In: Biology
The locomotion of fibroblasts in culture is immediately halted by the drug cytochalasin, whereas colchicine causes fibroblast to cease to move directionally and to begin extending lamellipodia in seemingly random directions.inkection of anti-vimentin has no obvious effect on fibroblast migration.what do these results suggest about the role of the cytoskeleton in fibroblast movement?
Cytochalasin is a drug which inhibits polymerisation of the actin filament. G-actins with ATP bound form are continuously added to the + end of the actin filament. This causes increase in the actin length. Cytochalasin hydrolyses ATP into ADP. G-actins with ADP bound form in unable to increase length. Like this way cytochalasin inhibits actin polymerization.
Actins have immense roles to play in the movement of fibroblast cells. New actin filaments are formed towards the end of leading edge of the moving cells. As polymerisation of actins is inhibited thus cytochalasin treated cells are unable to move.

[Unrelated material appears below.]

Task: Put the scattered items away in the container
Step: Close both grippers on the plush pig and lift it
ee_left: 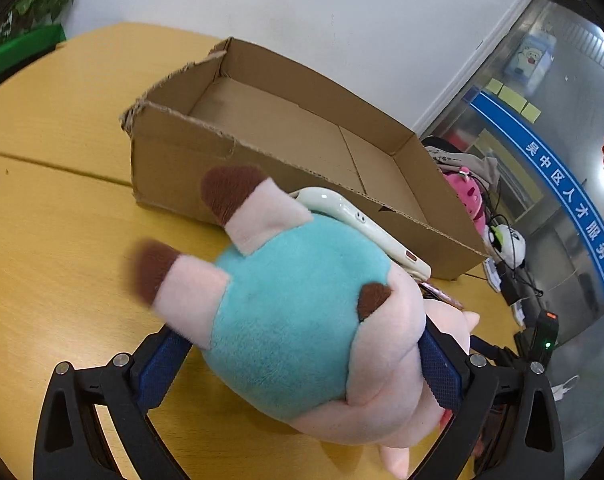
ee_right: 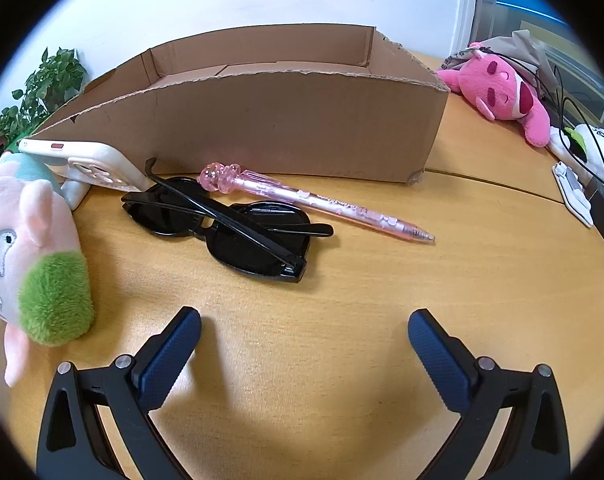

Colchicine is a drug used to inhibit the polymerization of microtubules but doesn't inhibit polymerization of actin filaments. Colchicine treated cells extend lamellipodia to all directions. Thus it is clear that colchicine treatment does not inhibit lamellipodia extension. So, actin filaments are necessary for formation of lamellipodia extensions during cell movement. But microtubules are necessary for movement of cells towards a specific direction.
Vimentin is a type of intermediate filament. Anti-vimentin treatment doesn't hamper cell movement. This clears that intermediate filaments don't have any role in cell movement.